### TASK PROMPT
Excluding every picture, print exactly the lines from the one containing "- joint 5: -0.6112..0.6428" through the end of the material below, both ends included.

### SUPPLIED DATA
++++++++

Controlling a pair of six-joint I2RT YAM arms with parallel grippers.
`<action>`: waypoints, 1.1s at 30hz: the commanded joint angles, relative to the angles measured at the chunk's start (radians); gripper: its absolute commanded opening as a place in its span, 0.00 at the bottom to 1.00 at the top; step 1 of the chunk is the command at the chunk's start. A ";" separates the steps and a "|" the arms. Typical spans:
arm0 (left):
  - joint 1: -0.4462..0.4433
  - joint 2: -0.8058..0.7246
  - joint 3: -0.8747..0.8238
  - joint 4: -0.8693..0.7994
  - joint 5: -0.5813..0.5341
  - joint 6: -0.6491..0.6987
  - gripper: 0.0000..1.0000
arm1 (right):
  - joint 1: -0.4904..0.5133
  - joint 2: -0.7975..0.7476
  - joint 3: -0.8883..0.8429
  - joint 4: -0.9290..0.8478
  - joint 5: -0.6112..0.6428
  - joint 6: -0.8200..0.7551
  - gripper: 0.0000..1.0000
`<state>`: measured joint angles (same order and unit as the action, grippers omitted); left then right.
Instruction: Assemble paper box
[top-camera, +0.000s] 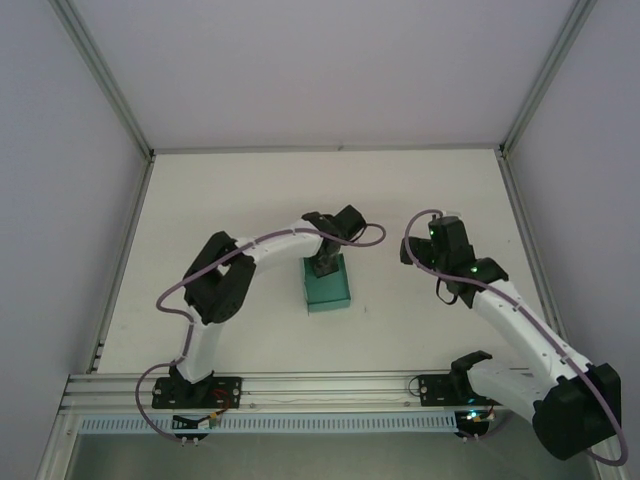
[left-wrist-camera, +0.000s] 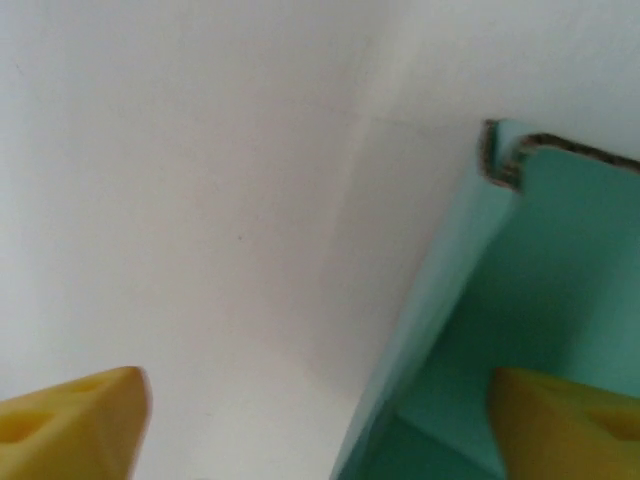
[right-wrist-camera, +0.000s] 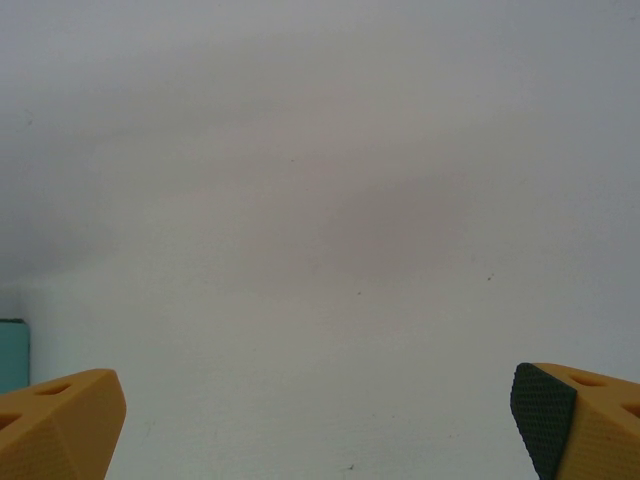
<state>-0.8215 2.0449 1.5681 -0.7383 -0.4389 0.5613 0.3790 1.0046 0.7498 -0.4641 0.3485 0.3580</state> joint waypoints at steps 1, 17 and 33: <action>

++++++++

### ANSWER
  - joint 5: -0.6112..0.6428
  - joint 6: -0.8200..0.7551
  - gripper: 0.0000..1.0000
`<state>`: measured joint angles (same order and unit as the action, grippers omitted); left then right.
Instruction: Assemble paper box
[top-camera, +0.000s] 
[left-wrist-camera, +0.000s] 
[right-wrist-camera, +0.000s] 
<state>-0.8215 2.0449 1.5681 -0.7383 -0.4389 0.5613 0.3790 1.0046 0.7498 -0.4641 0.3485 0.3580</state> joint waypoints at steps 1, 17 and 33: <action>

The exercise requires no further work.